» Exercise brief
Your task is to copy each line of the material that holds the word "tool".

====== Data extract

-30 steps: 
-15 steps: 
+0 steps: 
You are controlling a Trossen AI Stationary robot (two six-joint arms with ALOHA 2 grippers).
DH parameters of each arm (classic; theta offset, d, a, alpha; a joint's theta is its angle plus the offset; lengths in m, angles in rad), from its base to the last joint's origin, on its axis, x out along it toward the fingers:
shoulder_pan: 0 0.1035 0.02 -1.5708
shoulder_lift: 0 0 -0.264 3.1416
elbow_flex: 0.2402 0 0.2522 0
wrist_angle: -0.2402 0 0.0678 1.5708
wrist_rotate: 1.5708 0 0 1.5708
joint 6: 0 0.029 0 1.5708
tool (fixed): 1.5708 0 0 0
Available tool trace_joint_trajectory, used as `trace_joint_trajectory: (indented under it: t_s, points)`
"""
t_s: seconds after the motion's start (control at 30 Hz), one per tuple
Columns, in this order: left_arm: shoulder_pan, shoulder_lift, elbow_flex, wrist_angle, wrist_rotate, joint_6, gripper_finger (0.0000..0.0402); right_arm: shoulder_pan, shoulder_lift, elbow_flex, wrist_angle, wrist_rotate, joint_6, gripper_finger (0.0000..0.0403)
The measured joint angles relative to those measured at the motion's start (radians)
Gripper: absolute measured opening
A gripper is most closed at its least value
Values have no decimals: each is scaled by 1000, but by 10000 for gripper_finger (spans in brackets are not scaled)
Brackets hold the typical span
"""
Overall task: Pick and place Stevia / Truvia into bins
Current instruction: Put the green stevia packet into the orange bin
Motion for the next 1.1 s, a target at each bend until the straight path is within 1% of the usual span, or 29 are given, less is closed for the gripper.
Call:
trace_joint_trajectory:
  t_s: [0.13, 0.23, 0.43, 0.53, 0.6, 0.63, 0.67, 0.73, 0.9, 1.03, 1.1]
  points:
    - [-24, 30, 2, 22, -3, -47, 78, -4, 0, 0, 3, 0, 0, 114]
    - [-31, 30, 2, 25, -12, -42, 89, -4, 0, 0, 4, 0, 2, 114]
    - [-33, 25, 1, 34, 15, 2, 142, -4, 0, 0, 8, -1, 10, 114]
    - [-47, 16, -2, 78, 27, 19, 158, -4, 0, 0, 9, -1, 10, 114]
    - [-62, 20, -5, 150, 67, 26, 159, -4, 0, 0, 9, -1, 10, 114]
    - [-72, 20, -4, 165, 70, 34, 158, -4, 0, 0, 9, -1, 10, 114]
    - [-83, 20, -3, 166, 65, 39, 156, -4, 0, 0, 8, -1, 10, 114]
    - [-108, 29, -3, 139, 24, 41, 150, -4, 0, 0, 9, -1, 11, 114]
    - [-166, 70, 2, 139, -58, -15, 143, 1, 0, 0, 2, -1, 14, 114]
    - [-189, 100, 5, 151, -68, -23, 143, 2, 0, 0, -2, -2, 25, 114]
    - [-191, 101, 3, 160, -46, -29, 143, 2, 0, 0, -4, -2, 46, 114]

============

» Task result
tool (fixed): 1.5708 0 0 0
Available tool trace_joint_trajectory, used as `trace_joint_trajectory: (indented under it: t_s, points)`

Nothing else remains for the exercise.